The proposed Postgraduate Course “Applied and fundamental aspects of responses, signaling and developmental process in the root-microbe systems” is the third in the series of AB-RMS (Agro-Biotechnology focused on Root-Microbe Symbiosis) courses. The course series started in Kaunas, Lithuania, in 2005 with a broad review on root-microbe systems and continued in Hamburg, Germany, in 2006 with focused insights on root-pathogen interactions. At the third meeting we shall concentrate on beneficial plant-microbe interactions which have a huge potential to be used in sustainable agriculture of Northern Europe and Baltic Region. Due to nutritional symbioses (made with nitrogen fixing bacteria or mycorrhizal fungi) or the defensive symbioses (made with various endophytic and some epiphytic microbes) plants can adapt effectively to different abiotic and biotic stresses. Signaling for induced resistance is therefore also under the scope of the workshop and course. A sufficient reduction in application of mineral fertilizers and pesticides may be achieved through active use of microbial inoculants.

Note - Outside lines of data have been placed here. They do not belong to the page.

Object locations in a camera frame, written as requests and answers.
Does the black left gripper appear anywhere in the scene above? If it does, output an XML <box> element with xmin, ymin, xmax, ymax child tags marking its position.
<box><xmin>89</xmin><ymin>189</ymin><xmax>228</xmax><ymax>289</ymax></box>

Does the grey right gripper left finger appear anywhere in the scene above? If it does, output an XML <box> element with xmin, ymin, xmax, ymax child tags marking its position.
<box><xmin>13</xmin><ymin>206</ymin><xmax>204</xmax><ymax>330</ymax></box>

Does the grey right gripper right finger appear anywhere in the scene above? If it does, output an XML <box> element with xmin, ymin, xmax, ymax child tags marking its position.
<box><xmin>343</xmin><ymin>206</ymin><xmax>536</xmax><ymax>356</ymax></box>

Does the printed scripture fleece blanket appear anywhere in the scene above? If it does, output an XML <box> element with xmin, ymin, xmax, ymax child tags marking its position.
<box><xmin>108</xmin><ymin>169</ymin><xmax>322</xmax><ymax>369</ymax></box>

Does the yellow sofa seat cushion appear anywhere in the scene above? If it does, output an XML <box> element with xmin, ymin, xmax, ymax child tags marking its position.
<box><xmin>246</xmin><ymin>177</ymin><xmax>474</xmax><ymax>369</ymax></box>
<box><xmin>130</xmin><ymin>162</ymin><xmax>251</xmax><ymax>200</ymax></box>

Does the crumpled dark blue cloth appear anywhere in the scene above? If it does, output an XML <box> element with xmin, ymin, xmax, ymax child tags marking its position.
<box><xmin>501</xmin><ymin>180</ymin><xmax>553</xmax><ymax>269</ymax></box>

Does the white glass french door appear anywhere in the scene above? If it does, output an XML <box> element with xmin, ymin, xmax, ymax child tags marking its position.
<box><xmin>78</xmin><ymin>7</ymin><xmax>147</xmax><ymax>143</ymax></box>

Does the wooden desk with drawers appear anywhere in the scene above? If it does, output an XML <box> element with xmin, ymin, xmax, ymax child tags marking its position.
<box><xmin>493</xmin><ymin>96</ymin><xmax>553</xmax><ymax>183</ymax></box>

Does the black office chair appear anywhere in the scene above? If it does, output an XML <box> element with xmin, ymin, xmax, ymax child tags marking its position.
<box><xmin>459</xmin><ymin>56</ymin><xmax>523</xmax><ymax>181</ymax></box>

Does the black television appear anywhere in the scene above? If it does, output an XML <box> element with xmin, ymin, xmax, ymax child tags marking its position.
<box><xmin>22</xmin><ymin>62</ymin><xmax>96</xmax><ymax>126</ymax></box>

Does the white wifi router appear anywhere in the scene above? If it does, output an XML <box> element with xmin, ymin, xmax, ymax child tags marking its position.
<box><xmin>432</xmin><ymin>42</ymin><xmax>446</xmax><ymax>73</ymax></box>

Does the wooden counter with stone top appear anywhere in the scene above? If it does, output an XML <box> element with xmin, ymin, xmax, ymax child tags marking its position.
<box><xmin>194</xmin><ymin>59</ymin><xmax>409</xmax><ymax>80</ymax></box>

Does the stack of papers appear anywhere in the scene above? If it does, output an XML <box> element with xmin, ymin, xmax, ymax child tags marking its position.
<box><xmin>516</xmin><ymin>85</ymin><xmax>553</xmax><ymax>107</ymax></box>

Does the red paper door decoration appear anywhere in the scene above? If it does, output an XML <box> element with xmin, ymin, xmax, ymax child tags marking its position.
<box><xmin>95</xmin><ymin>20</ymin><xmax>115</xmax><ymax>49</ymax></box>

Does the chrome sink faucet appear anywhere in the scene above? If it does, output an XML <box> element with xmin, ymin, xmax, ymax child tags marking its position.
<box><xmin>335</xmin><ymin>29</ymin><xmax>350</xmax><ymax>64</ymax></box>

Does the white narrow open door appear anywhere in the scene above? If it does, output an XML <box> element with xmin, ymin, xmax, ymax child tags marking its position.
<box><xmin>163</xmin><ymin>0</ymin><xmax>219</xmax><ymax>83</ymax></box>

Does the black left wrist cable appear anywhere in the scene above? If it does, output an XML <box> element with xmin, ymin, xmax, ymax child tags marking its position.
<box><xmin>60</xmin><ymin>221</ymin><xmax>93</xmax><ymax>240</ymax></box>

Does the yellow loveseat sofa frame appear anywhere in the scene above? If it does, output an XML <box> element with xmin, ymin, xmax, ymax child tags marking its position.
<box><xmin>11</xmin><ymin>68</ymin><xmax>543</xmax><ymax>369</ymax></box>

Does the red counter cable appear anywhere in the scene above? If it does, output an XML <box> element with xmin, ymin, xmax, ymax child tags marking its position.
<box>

From the genetic viewpoint, both types of symbiosis are based on deep functional integration of partners’ genes which is controlled by their signaling interactions and results in the development of novel adaptive valuable metabolic functions and of cellular/tissue structures. These molecular processes will be in the focus of the Postgraduate Course. At present it becomes more and more evident that beneficial interactions with different microbes comprise one of the basic properties of the plant organisms which was acquired very early in the plant evolution. This is why we decided to accompany the Postgraduate Course with the workshop Evolution of Plant-Microbe Interactions the regularities of which may be interesting to work up the programs for improving the agriculturally important symbiotic systems.

We hope that such organization of the program of Postgraduate Course will enable us to go more deeply into the molecular and genetic background of plant-microbe interactions and to make more insights into genetic construction and to bioengineering of sustainable agricultural technologies.